Problem requirements
Reproduce precisely the lines of the listing below, starting with the line that contains "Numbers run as" and stopping after the line that contains "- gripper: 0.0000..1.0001"; include nothing else.
********
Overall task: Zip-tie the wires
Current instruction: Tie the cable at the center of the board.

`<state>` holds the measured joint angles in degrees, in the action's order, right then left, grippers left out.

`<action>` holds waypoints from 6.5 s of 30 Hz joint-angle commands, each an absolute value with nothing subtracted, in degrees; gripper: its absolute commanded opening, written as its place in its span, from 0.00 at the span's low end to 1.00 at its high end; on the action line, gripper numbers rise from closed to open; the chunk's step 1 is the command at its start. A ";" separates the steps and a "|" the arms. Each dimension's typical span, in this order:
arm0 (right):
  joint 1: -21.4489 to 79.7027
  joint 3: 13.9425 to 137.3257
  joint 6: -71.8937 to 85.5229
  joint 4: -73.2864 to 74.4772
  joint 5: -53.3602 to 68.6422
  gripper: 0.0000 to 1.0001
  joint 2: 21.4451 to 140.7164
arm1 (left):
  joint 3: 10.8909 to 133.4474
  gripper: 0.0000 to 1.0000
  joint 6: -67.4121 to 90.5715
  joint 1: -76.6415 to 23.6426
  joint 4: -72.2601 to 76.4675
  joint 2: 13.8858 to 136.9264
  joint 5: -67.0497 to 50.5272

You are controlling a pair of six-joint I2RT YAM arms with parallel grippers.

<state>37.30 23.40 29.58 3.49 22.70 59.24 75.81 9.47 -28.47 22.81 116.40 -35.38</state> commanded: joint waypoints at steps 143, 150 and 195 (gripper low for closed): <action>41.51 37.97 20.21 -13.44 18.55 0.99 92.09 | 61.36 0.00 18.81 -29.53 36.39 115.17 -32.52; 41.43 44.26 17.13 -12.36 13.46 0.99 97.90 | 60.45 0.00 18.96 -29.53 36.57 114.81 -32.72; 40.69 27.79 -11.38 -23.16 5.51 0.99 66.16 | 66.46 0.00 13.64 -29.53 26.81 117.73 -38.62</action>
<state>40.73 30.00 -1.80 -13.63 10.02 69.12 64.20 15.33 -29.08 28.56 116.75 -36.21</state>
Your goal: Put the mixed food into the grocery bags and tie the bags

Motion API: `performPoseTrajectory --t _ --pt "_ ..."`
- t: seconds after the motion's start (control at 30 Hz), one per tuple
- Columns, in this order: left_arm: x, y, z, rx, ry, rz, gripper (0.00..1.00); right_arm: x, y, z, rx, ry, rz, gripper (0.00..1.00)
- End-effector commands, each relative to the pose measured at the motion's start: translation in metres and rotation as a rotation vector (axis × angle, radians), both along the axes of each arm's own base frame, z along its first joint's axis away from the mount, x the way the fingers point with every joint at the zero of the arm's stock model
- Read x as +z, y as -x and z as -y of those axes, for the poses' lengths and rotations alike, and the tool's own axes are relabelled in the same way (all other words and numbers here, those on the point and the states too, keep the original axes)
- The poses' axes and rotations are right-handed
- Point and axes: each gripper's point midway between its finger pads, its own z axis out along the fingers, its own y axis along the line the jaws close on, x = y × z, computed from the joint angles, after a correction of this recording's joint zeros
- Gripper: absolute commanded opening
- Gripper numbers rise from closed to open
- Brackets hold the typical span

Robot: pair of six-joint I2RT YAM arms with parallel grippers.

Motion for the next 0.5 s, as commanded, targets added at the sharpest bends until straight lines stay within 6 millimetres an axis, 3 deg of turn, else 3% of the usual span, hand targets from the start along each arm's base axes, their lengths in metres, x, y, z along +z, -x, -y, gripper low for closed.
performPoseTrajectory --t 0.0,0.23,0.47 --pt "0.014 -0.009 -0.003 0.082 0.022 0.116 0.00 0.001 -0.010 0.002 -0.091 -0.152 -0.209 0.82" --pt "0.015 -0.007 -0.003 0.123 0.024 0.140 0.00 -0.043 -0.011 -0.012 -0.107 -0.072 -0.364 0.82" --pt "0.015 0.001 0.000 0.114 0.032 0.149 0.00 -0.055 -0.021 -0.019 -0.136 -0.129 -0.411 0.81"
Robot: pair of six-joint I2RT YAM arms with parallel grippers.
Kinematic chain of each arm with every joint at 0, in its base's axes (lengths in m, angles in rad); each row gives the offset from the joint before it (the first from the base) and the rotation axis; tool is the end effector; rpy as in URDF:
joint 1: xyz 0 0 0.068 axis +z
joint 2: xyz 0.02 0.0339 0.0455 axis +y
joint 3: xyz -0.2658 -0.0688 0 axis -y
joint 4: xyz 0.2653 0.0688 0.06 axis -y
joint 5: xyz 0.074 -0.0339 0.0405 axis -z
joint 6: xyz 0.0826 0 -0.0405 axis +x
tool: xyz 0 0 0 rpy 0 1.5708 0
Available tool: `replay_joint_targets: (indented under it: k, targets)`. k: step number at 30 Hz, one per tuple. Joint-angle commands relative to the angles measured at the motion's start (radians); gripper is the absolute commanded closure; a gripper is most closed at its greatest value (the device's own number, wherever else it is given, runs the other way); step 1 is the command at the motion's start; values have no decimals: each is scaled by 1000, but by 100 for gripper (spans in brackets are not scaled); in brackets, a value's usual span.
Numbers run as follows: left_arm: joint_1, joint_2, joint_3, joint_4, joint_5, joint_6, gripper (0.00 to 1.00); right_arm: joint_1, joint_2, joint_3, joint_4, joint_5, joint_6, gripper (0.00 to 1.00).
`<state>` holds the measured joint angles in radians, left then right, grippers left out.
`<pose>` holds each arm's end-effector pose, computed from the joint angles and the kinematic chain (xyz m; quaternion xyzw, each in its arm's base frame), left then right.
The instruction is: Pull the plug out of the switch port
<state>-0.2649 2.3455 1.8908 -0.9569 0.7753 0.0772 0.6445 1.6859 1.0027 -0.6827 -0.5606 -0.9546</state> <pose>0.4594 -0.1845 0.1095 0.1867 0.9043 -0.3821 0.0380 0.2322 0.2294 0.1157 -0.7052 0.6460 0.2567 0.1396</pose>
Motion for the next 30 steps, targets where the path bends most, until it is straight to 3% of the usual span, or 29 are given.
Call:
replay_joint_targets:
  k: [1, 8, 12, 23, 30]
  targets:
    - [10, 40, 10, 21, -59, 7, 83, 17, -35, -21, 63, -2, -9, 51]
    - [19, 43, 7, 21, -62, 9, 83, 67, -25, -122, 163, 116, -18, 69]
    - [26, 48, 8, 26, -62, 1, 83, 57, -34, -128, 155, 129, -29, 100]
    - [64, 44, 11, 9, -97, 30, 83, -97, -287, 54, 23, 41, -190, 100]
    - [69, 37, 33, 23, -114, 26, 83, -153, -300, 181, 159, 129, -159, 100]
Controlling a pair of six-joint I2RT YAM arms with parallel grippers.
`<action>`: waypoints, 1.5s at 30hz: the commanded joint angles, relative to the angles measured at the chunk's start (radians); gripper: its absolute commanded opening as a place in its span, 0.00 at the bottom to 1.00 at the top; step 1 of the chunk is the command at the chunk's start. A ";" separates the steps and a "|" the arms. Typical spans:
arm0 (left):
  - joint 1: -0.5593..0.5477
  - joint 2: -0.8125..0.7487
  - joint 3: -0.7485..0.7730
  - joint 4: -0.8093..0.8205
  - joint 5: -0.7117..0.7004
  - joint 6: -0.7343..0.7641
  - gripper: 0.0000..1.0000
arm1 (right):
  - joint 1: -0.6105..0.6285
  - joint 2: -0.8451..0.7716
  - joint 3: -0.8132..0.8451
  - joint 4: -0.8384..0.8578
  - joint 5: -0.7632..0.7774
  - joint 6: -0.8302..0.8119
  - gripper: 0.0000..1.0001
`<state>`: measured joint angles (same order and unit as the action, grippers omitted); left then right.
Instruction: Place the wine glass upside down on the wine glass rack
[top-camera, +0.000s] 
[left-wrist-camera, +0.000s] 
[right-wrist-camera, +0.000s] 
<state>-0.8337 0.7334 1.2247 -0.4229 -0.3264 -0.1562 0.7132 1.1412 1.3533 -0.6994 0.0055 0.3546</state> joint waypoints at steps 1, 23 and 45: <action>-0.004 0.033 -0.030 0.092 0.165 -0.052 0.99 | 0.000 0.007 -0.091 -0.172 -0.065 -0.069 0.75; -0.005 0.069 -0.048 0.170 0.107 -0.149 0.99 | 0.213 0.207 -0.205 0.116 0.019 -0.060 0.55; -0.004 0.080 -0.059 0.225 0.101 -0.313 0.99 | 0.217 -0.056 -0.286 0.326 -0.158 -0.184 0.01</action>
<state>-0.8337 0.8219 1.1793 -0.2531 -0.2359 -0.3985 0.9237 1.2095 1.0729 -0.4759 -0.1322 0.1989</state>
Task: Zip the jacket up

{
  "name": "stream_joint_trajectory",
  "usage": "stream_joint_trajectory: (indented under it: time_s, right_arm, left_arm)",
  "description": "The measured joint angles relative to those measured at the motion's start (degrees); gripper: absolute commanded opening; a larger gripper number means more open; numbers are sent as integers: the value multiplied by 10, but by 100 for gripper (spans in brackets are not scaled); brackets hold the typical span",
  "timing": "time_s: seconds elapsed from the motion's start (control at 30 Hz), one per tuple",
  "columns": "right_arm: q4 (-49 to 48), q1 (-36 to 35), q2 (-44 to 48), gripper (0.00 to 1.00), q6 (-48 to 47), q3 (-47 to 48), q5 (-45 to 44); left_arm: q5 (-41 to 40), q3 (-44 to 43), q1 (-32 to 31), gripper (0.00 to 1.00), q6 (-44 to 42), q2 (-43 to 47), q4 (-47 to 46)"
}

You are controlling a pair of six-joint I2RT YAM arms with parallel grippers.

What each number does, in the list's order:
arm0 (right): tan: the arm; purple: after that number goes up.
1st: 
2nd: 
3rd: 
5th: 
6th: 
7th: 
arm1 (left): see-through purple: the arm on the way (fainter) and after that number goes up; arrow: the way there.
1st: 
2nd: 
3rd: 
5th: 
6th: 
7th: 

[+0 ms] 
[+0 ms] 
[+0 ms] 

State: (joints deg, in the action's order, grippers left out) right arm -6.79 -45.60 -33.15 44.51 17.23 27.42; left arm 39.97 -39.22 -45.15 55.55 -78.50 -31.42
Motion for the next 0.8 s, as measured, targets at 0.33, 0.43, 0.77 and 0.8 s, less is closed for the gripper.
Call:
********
Result for this exercise
Numbers run as follows: left_arm: joint_1, joint_2, joint_3, joint_4, joint_5, joint_6, gripper (0.00 to 1.00); right_arm: joint_1, joint_2, joint_3, joint_4, joint_5, joint_6, gripper (0.00 to 1.00).
`<state>` holds the measured joint angles in radians, left then right, grippers left out.
`<pose>` holds each arm's end-effector pose, computed from the joint angles and the kinematic chain (xyz m; quaternion xyzw, each in its arm's base frame), left then right.
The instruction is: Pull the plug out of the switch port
<state>-0.2649 2.3455 1.8908 -0.9569 0.7753 0.0772 0.6445 1.6859 1.0027 -0.6827 -0.5606 -0.9546</state> <pose>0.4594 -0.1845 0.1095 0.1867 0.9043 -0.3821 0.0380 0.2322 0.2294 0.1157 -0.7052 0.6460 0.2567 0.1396</pose>
Motion for the next 30 steps, targets where the path bends most, until it is straight to 3% of the usual span, or 29 are given.
Call:
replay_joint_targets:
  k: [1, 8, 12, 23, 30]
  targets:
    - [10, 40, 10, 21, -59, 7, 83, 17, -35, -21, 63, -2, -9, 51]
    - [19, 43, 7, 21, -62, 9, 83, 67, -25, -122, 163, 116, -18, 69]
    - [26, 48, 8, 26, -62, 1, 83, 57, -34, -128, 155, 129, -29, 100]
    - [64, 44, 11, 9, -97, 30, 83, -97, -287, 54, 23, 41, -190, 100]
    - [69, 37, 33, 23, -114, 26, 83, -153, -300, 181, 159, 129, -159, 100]
Controlling a pair of six-joint I2RT YAM arms with parallel grippers.
`<action>`: waypoints, 1.5s at 30hz: the commanded joint angles, relative to the angles measured at the chunk's start (radians); gripper: its absolute commanded opening as a place in its span, 0.00 at the bottom to 1.00 at the top; step 1 of the chunk is the command at the chunk's start. A ";" separates the steps and a "|" the arms. Typical spans:
arm0 (left):
  - joint 1: -0.5593..0.5477
  - joint 2: -0.8125..0.7487
  - joint 3: -0.7485..0.7730
  - joint 4: -0.8093..0.8205
  - joint 5: -0.7117..0.7004
  - joint 6: -0.7343..0.7641
  - gripper: 0.0000..1.0000
arm1 (right):
  - joint 1: -0.6105..0.6285
  - joint 2: -0.8451..0.7716
  - joint 3: -0.8132..0.8451
  - joint 4: -0.8384..0.8578
  - joint 5: -0.7632..0.7774
  - joint 6: -0.8302..0.8119
  - gripper: 0.0000..1.0001

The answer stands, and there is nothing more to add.